■ What is expected
Exactly as they appear below, repeat the lines from the one with "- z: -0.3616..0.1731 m" through the one with "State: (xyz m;". Drop every picture.
*** Dataset Section Begins ***
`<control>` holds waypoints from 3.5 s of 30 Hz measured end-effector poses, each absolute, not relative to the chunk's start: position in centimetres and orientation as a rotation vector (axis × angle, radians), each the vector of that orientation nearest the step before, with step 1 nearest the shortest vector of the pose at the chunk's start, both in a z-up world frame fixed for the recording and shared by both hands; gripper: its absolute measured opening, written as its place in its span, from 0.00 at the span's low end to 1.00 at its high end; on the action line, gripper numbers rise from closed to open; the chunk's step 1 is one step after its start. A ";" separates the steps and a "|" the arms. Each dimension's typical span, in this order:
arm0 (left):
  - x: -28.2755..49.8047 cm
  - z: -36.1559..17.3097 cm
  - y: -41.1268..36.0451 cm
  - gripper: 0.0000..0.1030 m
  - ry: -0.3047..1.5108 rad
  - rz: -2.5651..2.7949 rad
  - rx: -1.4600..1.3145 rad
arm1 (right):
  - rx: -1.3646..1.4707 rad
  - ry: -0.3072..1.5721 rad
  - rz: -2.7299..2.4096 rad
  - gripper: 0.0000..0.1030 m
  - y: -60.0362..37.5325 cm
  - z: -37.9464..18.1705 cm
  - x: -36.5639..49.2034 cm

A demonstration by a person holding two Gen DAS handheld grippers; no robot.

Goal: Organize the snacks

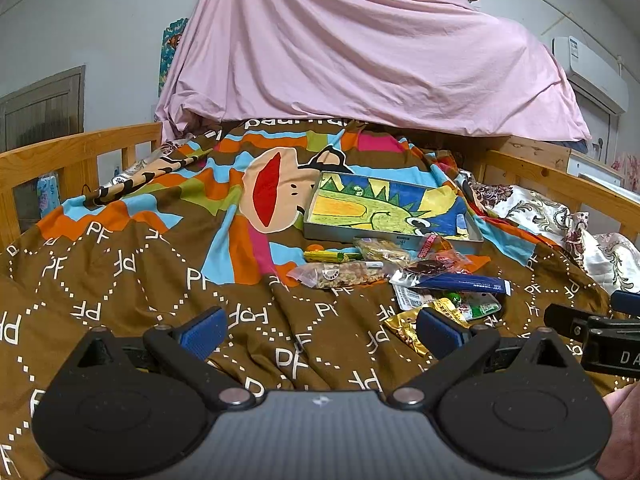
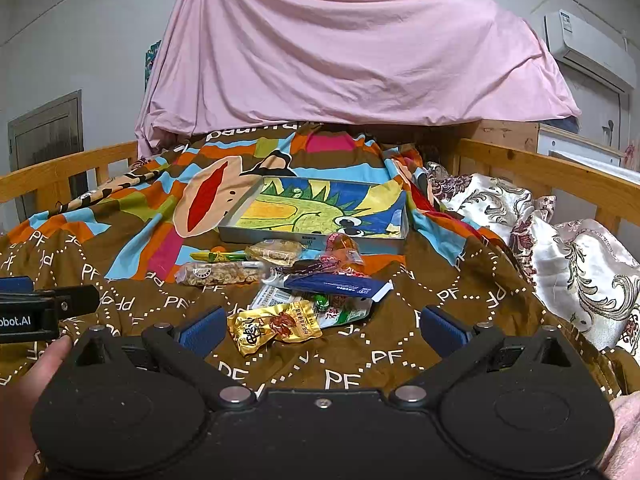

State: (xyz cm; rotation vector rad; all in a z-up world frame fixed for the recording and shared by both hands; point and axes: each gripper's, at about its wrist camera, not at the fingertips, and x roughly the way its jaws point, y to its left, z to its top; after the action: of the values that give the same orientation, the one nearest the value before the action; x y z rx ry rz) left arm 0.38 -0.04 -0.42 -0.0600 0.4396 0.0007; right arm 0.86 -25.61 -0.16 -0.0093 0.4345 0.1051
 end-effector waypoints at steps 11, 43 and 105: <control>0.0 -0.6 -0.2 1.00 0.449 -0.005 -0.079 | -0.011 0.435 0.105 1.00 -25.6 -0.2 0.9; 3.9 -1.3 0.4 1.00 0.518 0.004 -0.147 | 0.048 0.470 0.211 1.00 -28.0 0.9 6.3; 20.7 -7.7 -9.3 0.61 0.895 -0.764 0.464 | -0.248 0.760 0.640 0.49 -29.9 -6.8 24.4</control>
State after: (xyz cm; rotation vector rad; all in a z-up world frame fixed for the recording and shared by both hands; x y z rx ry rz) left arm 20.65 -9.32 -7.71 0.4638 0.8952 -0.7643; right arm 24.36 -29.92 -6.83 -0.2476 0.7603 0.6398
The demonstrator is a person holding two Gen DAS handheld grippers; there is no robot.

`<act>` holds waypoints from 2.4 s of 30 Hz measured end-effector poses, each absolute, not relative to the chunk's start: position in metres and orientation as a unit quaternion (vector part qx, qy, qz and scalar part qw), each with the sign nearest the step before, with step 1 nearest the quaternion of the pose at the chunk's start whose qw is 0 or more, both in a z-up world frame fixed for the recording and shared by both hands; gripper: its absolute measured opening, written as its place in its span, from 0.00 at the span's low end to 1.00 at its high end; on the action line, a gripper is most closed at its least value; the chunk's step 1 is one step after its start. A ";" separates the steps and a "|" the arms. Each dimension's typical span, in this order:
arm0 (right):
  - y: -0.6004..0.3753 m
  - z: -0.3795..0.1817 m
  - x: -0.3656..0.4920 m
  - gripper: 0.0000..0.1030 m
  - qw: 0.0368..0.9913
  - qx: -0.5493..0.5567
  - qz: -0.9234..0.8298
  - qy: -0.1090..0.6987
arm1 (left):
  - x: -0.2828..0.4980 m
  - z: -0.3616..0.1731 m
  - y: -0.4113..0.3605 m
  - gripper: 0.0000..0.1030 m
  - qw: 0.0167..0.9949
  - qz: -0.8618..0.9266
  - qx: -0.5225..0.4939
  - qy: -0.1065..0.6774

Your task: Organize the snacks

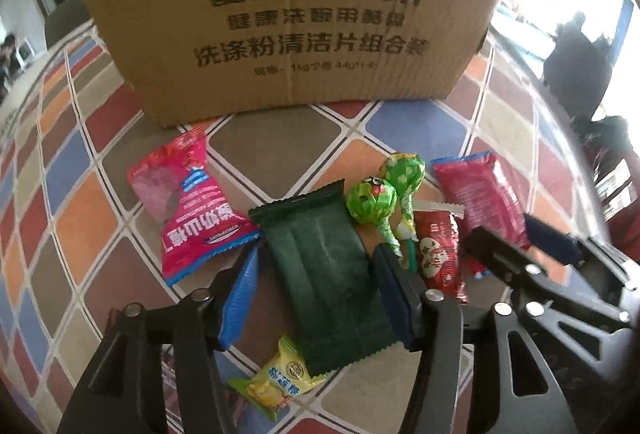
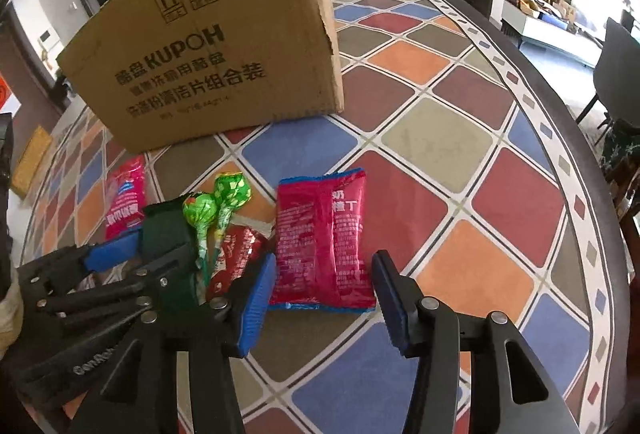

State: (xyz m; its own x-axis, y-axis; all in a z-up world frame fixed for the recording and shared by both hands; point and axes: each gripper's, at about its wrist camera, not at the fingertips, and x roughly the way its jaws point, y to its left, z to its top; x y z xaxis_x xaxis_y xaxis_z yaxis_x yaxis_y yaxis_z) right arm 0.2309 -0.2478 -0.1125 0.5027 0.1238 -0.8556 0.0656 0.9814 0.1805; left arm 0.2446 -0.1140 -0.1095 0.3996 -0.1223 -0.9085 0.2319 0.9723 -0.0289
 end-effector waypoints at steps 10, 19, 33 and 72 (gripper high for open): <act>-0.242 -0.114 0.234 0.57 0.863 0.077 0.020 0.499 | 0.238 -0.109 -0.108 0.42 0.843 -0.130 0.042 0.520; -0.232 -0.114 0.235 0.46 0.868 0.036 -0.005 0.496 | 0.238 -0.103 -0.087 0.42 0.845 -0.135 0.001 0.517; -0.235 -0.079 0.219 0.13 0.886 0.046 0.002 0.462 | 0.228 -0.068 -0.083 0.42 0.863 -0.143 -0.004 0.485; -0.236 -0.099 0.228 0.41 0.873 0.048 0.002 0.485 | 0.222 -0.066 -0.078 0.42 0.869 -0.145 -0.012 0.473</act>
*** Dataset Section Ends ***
■ Exercise result
  - z: -0.3616..0.1731 m
  - y: -0.4113..0.3605 m
  - gripper: 0.0000..0.1030 m
  - qw: 0.0167..0.9949
  - qz: -0.8618..0.9266
  - qx: -0.5225..0.4939
  - qy: -0.1065..0.6774

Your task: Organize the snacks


State: (xyz m; its own x-axis, y-axis; all in a z-up world frame fixed for the recording and shared by both hands; point and axes: each gripper's, at about its wrist camera, not at the fingertips, and x roughly the way its jaws point, y to its left, z to its top; x y z xaxis_x xaxis_y xaxis_z yaxis_x yaxis_y yaxis_z) right arm 0.2309 -0.2478 -0.1125 0.5027 0.1238 -0.8556 0.0656 0.9814 0.1805; left arm 0.2446 -0.1140 -0.1095 0.3996 -0.1223 -0.9085 0.2319 0.9723 -0.0289

Besides this answer, the exercise requires nothing else.